━━ DATA ━━
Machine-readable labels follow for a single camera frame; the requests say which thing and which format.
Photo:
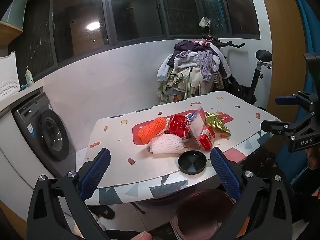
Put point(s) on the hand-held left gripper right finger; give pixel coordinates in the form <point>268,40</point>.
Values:
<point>225,172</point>

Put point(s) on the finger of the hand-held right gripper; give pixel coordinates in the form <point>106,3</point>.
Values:
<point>286,100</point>
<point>275,126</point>

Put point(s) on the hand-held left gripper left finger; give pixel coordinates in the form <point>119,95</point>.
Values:
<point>96,172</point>

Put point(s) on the black round lid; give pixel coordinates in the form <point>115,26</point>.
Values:
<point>192,162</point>

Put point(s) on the small red box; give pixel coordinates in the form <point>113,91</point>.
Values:
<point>207,138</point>

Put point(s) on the brown round bin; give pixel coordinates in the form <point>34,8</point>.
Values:
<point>202,215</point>

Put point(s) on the gold foil wrapper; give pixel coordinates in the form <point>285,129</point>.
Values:
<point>216,122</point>

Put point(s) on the clear plastic packaging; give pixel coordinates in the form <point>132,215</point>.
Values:
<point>197,122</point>

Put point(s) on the red snack packet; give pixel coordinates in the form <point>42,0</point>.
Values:
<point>178,126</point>

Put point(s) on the white foam fruit net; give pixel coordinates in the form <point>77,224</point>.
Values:
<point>166,143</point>

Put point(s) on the orange foam fruit net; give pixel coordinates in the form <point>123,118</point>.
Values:
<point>151,128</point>

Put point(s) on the person's right hand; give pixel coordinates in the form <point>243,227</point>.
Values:
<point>315,158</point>

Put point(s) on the person's left hand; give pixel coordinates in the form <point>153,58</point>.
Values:
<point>142,236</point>

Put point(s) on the printed tablecloth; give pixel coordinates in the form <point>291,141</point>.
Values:
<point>130,170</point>

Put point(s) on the black exercise bike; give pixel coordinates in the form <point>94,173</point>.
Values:
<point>255,82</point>

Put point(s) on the black slipper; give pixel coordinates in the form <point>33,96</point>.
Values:
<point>106,212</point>

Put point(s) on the grey washing machine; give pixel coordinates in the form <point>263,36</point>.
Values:
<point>47,132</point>

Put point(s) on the pile of clothes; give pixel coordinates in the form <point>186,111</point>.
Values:
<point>192,72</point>

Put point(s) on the hanging plastic bag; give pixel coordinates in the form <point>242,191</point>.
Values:
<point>203,22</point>

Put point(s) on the pump soap bottle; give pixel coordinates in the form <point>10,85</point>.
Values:
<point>29,78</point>

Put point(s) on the white perforated basket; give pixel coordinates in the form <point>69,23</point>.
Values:
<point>8,77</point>

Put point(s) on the dark window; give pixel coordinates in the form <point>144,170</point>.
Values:
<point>140,10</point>

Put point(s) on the wooden wall cabinet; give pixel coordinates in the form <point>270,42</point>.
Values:
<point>11,27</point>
━━━
WHAT THE TASK REQUIRES :: Look through the records and copy down every line that holds "fruit".

SOLUTION FOR THIS EXERCISE ::
Put point(s) on the white foam fruit net; give pixel coordinates in the form <point>77,224</point>.
Put point(s) on the orange foam fruit net; give pixel coordinates in the form <point>123,118</point>.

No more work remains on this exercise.